- WHAT YOU SHOULD DO
Copy the lines of the data below exactly, starting at the first and stopping after the line that contains "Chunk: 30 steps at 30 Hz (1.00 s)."; include no pictures.

- INPUT DATA
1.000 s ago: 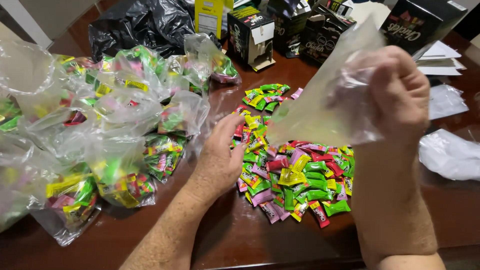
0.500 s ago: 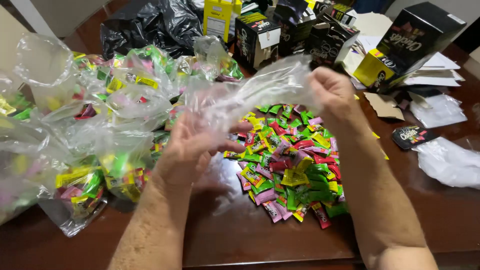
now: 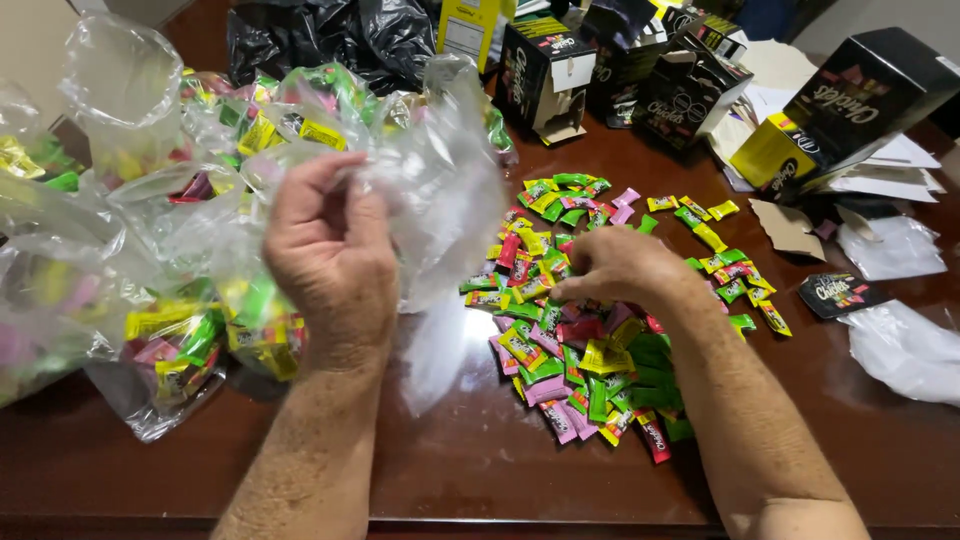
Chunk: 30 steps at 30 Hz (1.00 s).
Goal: Bagging small wrapped candies into clear plastic bags
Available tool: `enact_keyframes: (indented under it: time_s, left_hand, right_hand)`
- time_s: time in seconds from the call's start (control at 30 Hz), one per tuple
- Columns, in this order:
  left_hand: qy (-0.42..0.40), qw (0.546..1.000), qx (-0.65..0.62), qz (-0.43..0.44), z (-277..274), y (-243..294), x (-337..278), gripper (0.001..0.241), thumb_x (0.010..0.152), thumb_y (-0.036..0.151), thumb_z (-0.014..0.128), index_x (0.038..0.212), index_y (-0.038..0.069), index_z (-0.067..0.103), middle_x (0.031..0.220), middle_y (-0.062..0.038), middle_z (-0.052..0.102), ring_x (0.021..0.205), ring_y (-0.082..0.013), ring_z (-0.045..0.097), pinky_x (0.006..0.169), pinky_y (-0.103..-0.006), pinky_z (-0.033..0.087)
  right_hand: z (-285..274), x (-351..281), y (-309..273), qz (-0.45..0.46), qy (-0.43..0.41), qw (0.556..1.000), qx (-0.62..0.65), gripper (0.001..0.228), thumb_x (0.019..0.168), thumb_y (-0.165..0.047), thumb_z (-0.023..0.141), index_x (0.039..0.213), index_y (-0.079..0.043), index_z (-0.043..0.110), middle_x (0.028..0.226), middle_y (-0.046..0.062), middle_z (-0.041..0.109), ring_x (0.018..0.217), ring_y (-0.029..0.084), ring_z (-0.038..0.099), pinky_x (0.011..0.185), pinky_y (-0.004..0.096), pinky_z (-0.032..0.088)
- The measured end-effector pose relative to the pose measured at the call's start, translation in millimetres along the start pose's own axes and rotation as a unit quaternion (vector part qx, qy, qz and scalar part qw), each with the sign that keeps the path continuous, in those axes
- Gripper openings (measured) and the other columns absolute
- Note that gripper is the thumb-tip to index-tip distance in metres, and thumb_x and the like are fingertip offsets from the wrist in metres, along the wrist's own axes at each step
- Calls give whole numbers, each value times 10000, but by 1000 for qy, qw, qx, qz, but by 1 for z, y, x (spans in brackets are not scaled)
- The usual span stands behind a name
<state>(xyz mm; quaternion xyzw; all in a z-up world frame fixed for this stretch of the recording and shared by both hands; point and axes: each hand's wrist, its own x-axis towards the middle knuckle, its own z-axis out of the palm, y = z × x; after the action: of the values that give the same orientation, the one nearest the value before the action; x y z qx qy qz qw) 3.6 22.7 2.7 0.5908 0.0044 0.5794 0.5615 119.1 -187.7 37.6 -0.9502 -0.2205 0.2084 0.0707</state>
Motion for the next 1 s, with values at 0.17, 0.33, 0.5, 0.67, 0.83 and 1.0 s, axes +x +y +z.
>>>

- SOLUTION
1.000 s ago: 
0.500 s ago: 
now: 
Chunk: 30 steps at 30 Hz (1.00 s).

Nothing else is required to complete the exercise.